According to an Internet Security Threat Report released in February by Symantec, vulnerabilities in products increased 81.5 percent in 2002 from the previous year. Network-protection firm Internet Security Systems reported that the number of security events detected by companies in the first quarter of 2003 jumped nearly 84 percent over the preceding three months. Jan Hruska, CEO of anti-virus maker Sophos, claims that 1,000 viruses are created every month.

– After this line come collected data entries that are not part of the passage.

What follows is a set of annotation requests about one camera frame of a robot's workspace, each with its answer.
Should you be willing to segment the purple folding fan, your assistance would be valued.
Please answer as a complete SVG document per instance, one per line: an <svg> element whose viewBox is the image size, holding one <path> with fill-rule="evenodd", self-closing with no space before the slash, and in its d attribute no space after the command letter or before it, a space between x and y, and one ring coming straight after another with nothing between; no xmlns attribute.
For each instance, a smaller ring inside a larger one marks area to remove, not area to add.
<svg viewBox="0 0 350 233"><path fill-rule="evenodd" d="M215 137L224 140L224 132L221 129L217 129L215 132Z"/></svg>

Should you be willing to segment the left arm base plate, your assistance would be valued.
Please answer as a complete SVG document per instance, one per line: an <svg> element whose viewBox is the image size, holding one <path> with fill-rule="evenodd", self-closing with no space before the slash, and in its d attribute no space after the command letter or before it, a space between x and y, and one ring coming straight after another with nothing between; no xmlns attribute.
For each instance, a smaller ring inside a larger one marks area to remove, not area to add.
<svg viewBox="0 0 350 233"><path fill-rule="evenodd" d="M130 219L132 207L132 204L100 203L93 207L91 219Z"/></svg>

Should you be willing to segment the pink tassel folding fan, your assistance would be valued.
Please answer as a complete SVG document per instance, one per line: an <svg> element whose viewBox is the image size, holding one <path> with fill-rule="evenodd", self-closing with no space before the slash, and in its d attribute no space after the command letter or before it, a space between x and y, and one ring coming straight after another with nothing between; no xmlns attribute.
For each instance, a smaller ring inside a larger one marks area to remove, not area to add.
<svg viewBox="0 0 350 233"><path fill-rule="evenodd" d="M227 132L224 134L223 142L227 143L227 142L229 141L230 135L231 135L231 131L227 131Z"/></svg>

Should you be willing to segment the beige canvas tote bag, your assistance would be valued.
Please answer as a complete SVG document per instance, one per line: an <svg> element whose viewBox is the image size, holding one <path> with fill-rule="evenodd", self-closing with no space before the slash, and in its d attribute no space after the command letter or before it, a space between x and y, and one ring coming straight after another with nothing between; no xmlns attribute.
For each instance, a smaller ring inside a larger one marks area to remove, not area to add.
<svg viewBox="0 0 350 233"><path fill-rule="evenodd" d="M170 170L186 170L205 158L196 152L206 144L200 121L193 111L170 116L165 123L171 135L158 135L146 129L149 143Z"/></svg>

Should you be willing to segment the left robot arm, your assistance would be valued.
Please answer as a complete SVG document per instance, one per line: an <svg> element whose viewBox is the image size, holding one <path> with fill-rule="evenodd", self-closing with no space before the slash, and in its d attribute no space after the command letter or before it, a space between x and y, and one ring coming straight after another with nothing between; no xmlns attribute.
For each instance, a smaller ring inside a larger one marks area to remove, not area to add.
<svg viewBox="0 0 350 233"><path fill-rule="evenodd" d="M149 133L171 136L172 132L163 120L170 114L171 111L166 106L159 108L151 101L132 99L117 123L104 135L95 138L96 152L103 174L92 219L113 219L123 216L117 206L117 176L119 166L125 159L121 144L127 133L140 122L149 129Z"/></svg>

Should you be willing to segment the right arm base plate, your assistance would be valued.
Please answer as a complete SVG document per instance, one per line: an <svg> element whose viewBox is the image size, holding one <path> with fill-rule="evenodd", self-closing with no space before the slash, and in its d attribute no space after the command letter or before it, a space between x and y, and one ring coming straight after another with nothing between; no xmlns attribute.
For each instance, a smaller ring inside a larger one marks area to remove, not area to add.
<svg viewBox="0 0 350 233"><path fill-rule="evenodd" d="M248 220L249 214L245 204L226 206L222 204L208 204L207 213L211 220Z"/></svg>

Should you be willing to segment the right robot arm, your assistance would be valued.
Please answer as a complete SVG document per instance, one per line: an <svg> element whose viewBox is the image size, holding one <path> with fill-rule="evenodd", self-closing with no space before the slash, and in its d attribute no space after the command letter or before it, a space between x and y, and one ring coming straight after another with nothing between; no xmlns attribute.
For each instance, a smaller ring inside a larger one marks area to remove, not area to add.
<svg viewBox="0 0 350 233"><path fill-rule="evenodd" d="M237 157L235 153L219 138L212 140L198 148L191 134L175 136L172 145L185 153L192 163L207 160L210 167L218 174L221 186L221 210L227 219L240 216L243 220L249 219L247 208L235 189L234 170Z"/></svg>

In addition, the cyberattacks are becoming more complex and sophisticated. Blended threats, which are multi-dimensional in their methods of attack and effects, pose the greatest problem, and have intensified in the last year. Worms are becoming more elusive to track because they can change behavior each time they execute. And, the smarts required to create a virulent worm or virus is decreasing. "This is a reflection of the fact that more [hacking] tools and techniques are posted on the Internet for anyone to use," said Robert Clyde, vice president and CTO of Symantec.
I talked with Jim Bidzos, chairman of RSA Conferences and former CEO of RSA Security, about the hot security topics bubbling up at the RSA conference. In fact, Bidzos is coming up with an "insecurity index" that looks at various areas to calculate an overall global security benchmark. He wasn't ready to reveal his precise index number and scale, but implied that it will be a classic seesaw battle between the good guys and the bad guys: "It's still one-upmanship between the security pros and the hackers," Bidzos said.
Bidzos noted that while IT jobs are decreasing, security jobs have grown slightly and the market for security products overall is on the upswing. I would surmise that these are good signs given that many companies have not adequately funded security initiatives.
What's difficult to overcome, however, is the lackadaisical attitude toward security that prevails in many corporate campuses, branch offices and departments. They may put time and effort into eradicating spam and have the obligatory firewalls, but lack a fully developed security strategy that provides insulation from the kinds of attacks that can affect business continuity. Certainly cost is an issue, but you can pay now or pay a lot more later. With the list of important security issues growing longer, delaying expenditures and staffing for cybersecurity could result in a real economic disaster for the unlucky, unwise companies playing the odds.
With hacking activity increasing, including malicious code that delivers nasty payloads, the odds are less favorable for those who wait to take action. The malicious code writers are mostly exploiting known vulnerabilities rather than finding new flaws.
The SQL Slammer worm infected 200,000 computers running Microsoft's SQL Server that didn't have the patch applied--a patch that had been available for more than six months. Most of the vulnerable systems were infected in the first 10 minutes after the worm had been dropped onto Internet.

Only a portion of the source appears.